Amelio was born in the quiet town of San Pedro to Edubijes and Pablo Kumul on December 28th, 1928. Along with his five sisters and two brothers, he grew up playing marbles and swimming in the crystal clear waters of the Caribbean Sea.
Amelio attended primary school and remembers going to classes at a small two-story house located where the San Pedro Police Station is now. "At that time, as you got older, you were moved from the first floor to the second floor of the school house. Education was limited, so once they thought you were old enough, your parents usually took you out of classes," Amelio said.
On November 8th, 1942, Amelio and the residents of the island were surprised when a hurricane hit the sleepy town. At that time, there were no radios or televisions to warn the residents of the approaching storm. Once the first phase of the hurricane had passed, the residents gathered in the center of town to form a plan of action. Everyone was instructed to quickly go home, recover a few items of food and clothing, and meet at a designated house. There, they weathered the remainder of the storm together. After a few hours, when the "coast was clear," the residents returned to their homes to salvage what they could.
Before the hurricane, Amelio’s father worked at the Habaneros coconut plantation, but because the storm uprooted most of the trees, he was out of a job. As a result, Amelio was asked to help with the household expenses, so at the age of 14, he went to work as a fisherman on his uncle’s boat. Every morning, they would head out to sea, cast their nets, and return home with boats full of fish. Some of the catch would be sold to the residents of the island and what was left would be salted (as a preservative) before being shipped out to Belize City or Corozal Town.
About three years later, when the coconut trees began to bear fruit again, Amelio and his father returned to work on the plantation. Before he was allowed to collect his coconuts, Amelio was required to clean an area of bushes and weeds. When they finished gathering the coconuts, the nuts were cracked and their hard, stringy husk was removed. The husks were sold to housewives around the island, who would use them to build fires for cooking. Some of the smaller coconuts would be sold in Mexico City. The larger nuts would be laid out to dry in preparation for shipment to Belize City and Corozal Town.
In 1950, Amelio met the love of his life, Lidubina Bardalez (deceased). The couple was married on December 24th, 1951 and became the proud parents of five children – Socorro, Lily, Bina, Amelio and Pablo.
Four years later, however, another hurricane, Hurricane Janet, destroyed the Habaneros plantation completely. Desperate for another way to make a living, Amelio joined several other men who had begun working for the Caribeña Co-operative, catching lobster and conch. For the next twenty-four years, Amelio worked hand-in-hand with the fishermen, supplying merchants in Belize City and the United States of America.

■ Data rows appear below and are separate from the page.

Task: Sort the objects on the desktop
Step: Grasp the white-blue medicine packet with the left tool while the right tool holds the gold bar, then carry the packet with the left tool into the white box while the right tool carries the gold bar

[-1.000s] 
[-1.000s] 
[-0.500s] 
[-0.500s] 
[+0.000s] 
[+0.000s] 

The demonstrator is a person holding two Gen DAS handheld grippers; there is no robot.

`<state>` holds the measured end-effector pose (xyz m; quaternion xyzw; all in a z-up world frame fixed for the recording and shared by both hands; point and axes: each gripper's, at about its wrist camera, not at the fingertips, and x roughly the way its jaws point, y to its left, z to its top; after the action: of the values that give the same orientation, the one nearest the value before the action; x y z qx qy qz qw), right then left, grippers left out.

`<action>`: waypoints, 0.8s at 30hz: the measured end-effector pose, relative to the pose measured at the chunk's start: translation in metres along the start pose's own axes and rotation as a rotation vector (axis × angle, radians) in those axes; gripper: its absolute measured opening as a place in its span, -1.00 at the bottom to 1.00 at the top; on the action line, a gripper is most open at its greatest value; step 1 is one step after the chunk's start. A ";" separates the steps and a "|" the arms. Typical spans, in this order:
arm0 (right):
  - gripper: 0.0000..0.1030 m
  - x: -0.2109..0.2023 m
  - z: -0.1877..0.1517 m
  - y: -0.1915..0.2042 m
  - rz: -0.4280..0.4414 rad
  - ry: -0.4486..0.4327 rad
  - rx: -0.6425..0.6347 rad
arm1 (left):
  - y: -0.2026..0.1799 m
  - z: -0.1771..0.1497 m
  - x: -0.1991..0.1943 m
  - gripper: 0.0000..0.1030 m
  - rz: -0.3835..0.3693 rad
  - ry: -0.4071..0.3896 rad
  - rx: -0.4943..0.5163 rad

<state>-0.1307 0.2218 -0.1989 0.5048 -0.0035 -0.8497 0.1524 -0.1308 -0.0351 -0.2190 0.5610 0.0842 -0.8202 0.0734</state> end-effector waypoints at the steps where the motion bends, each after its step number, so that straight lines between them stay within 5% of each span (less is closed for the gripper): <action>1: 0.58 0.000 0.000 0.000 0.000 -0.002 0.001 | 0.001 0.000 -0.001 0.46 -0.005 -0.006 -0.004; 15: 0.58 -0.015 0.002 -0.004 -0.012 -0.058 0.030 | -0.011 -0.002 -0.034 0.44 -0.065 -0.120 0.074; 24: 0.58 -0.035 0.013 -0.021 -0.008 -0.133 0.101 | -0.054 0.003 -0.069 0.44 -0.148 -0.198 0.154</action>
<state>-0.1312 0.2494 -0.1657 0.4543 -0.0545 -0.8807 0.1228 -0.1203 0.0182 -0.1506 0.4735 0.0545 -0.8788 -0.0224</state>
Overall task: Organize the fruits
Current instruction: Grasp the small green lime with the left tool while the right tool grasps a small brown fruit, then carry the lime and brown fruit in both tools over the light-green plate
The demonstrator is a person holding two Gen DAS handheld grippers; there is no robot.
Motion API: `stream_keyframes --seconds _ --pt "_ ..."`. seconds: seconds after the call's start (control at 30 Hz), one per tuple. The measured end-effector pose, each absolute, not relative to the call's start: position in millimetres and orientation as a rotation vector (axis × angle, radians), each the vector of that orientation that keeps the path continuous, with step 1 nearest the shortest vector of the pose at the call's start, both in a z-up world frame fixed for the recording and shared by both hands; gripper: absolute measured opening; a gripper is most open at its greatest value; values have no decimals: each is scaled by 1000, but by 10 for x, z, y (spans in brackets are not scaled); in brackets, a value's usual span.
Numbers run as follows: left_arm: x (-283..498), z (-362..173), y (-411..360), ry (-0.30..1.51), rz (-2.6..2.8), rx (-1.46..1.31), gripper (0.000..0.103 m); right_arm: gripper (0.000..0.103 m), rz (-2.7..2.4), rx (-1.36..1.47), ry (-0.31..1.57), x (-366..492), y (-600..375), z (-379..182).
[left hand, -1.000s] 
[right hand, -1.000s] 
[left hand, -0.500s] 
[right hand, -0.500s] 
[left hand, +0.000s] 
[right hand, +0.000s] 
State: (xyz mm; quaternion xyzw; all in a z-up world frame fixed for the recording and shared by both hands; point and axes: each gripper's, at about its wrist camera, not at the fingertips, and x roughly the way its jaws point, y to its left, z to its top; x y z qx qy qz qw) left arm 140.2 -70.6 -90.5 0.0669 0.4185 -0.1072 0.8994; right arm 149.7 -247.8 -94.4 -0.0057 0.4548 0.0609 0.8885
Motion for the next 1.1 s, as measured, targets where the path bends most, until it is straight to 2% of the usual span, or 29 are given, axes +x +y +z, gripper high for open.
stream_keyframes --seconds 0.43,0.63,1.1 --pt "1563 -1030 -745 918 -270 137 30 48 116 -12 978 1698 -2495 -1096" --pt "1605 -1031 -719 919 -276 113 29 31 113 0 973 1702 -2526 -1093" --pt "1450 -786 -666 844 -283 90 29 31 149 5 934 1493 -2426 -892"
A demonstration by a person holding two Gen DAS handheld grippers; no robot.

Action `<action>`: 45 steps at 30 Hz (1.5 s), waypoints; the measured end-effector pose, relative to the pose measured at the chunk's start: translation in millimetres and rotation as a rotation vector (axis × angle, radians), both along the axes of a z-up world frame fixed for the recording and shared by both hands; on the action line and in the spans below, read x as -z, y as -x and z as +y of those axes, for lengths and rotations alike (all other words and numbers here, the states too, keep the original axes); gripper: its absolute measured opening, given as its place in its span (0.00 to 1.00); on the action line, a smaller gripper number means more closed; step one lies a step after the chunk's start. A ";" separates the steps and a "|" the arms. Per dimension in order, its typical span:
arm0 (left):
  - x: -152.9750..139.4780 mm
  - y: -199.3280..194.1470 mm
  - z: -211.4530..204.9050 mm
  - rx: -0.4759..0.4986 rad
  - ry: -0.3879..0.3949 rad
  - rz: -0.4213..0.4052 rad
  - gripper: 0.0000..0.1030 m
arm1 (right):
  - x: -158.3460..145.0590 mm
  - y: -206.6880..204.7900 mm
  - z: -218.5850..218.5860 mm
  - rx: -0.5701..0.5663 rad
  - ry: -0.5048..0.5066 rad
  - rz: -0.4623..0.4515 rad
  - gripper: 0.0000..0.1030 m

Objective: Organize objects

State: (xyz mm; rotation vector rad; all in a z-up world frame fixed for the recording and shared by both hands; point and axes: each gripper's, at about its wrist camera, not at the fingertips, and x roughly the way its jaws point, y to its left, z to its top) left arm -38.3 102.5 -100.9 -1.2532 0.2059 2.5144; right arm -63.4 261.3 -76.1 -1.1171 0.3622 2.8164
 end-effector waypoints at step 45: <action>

At the age of 51, at his wife’s insistence, Amelio slowly began to retire and spend more time at home. It did not agree with Amelio’s hardworking nature though, to just do nothing. After much discussion with his wife, he began producing recado, a spice used to season meats, from their home. First, Amelio would buy "achiote"(a seed-like spice) and combine it with garlic, cloves and several other "secret" ingredients. Next, he would grind the ingredients, drench the mixture with a vinegar solution and let it sit. This mixture would then be rolled into balls and sold for twenty-five cents each.
To make extra income, Amelio grew plantains in his backyard and sold the leaves from the tree to housewives (15 leaves for five dollars) to wrap "tamales," a native Mexican dish. He also kept busy by grating coconuts and selling the shavings to island residents.
Twenty-five years later, Amelio can still be found grinding his recado and grating his coconuts, which he now sells to restaurants, as well. He also takes some time to go fishing with his brother-in-law.
In his free time, Amelio enjoys sitting on his porch, watching people pass by. "Life in San Pedro has changed dramatically from when I was a boy. It is amazing to see how much an island can change in a few years," he said.
A hardworking, resourceful man, Amelio Kumul has learned to make the best of whatever life has offered and today continues to "spice" up the lives of many individuals residing in "Our Community."